眼科診療には、絶対欠かせない検査器具を導入しました。
1.TonoVet 眼圧計 :
「局所麻酔なし」で眼圧が測れる器具です。とても簡単に眼圧が測れます。
眼圧を測ることによって犬種特有の眼が大きい・出っ張っているなどのみためにとらわれず正常か異常かの判断もつきますし見た目には、異常に見えなくても緑内障の早期発見やぶどう膜炎の診断にも役立ちます。
2.スリットランプ :
検査器具から出す光の幅を自在に変えて眼全体の構造の観察や目の表在性の細部(角膜・まつ毛・しゅん膜)や眼の中の様子(水晶体までの中の様子)を診ます。

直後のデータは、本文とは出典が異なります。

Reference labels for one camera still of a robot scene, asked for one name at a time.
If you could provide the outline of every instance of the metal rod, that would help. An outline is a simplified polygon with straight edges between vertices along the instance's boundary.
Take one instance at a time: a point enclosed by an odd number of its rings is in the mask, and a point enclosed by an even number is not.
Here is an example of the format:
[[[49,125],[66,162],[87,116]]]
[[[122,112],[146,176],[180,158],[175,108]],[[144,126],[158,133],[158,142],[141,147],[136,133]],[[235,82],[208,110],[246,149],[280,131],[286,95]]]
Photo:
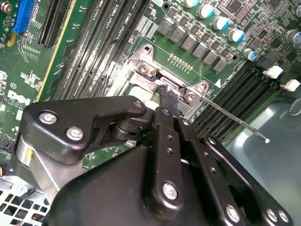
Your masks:
[[[204,101],[206,101],[208,104],[210,104],[211,106],[213,106],[214,108],[216,108],[217,110],[219,110],[220,112],[222,112],[225,115],[227,115],[229,118],[231,118],[235,122],[239,123],[240,125],[244,126],[248,130],[250,130],[252,133],[254,133],[256,136],[258,136],[260,139],[264,140],[264,142],[266,144],[268,144],[270,142],[270,140],[268,138],[266,138],[263,134],[261,134],[260,132],[258,132],[258,130],[255,129],[253,126],[249,125],[248,123],[246,123],[245,121],[239,119],[238,117],[232,115],[230,112],[227,112],[225,109],[223,109],[222,107],[218,106],[216,103],[214,103],[213,101],[207,99],[206,97],[202,96],[202,99]]]

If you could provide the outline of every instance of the screw head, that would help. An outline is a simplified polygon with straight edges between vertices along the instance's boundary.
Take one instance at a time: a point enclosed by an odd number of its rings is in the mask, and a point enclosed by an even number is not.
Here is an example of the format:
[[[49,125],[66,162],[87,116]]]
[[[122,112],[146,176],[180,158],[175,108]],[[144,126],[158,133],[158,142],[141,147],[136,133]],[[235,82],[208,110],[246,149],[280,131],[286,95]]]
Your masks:
[[[51,125],[51,124],[56,123],[57,117],[56,117],[53,113],[50,113],[50,112],[43,112],[43,113],[41,113],[41,114],[39,115],[39,120],[40,120],[42,123]]]
[[[77,128],[77,127],[71,127],[69,129],[67,129],[66,135],[69,139],[76,140],[76,141],[84,138],[84,132],[80,128]]]
[[[178,192],[175,186],[173,186],[171,183],[165,182],[162,186],[164,195],[170,199],[175,200],[178,197]]]
[[[141,102],[138,101],[138,100],[135,100],[135,101],[134,101],[134,105],[135,105],[136,107],[142,107]]]
[[[281,217],[281,219],[282,219],[284,222],[288,223],[288,222],[290,221],[290,220],[288,219],[287,215],[286,215],[282,210],[279,210],[279,211],[278,211],[278,214],[279,214],[279,216]]]
[[[238,223],[239,222],[239,214],[238,212],[236,211],[236,209],[234,209],[233,206],[230,206],[230,205],[227,205],[226,206],[226,211],[227,211],[227,214],[229,216],[229,218],[233,221],[233,222],[236,222]]]
[[[164,114],[166,114],[166,115],[169,115],[169,111],[166,110],[166,109],[162,109],[162,112],[163,112]]]
[[[272,221],[274,221],[274,222],[277,222],[277,221],[278,221],[276,214],[275,214],[271,209],[267,209],[267,214],[268,214],[268,217],[269,217]]]

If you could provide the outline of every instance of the motherboard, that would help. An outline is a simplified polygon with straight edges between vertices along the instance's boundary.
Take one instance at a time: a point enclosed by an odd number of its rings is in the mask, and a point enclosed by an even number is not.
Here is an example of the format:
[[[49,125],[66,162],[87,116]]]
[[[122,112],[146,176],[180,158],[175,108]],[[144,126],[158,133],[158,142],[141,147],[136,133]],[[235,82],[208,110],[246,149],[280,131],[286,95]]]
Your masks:
[[[37,101],[133,95],[168,85],[201,137],[229,142],[299,86],[298,0],[0,1],[0,147],[9,153],[23,109]],[[84,169],[132,147],[91,153]]]

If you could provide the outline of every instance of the blue pcie slot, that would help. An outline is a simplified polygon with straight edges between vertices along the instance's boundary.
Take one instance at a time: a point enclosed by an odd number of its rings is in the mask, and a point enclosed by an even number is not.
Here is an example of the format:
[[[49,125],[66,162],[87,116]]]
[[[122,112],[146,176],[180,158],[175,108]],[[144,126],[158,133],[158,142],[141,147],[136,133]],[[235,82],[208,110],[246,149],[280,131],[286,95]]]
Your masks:
[[[14,32],[20,34],[27,31],[34,2],[35,0],[21,0]]]

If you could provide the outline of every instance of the white connector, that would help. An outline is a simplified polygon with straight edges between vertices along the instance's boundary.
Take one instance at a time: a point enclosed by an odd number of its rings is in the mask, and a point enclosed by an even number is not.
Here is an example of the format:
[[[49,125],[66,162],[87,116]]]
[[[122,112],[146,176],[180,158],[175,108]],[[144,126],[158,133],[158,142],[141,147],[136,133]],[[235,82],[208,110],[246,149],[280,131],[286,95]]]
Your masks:
[[[290,92],[294,92],[299,86],[300,82],[298,82],[296,79],[291,79],[285,85],[280,85],[281,88]]]
[[[263,74],[270,77],[271,79],[276,79],[282,73],[282,68],[275,65],[269,68],[267,71],[263,71]]]

それによって角膜の傷や深さ・虹彩の状態・眼の中の炎症や白内障(水晶体の様子)などが把握できます。
3.眼底カメラ :
瞳孔を散瞳させて眼 の一番 奥にある網膜という組織を直視下でみます。網膜の血管の状態(太い・細い・蛇行している)や網膜自体を観察することで疾患の有無や鑑別を行います。
4.双眼倒像鏡 :
眼底を見る機器で、とてもクリアに眼底を見ることができ、網膜の異常や網膜剥離、ぶどう膜炎、免疫異常による網膜・脈絡膜・強膜炎などを迅速に診断できます。
隅角検査
緑内障素因を調べる検査で、涙の排出路を調べます。
この、くし状になっているところを、調べて綺麗にくし状になっていれば、涙の排出は良好。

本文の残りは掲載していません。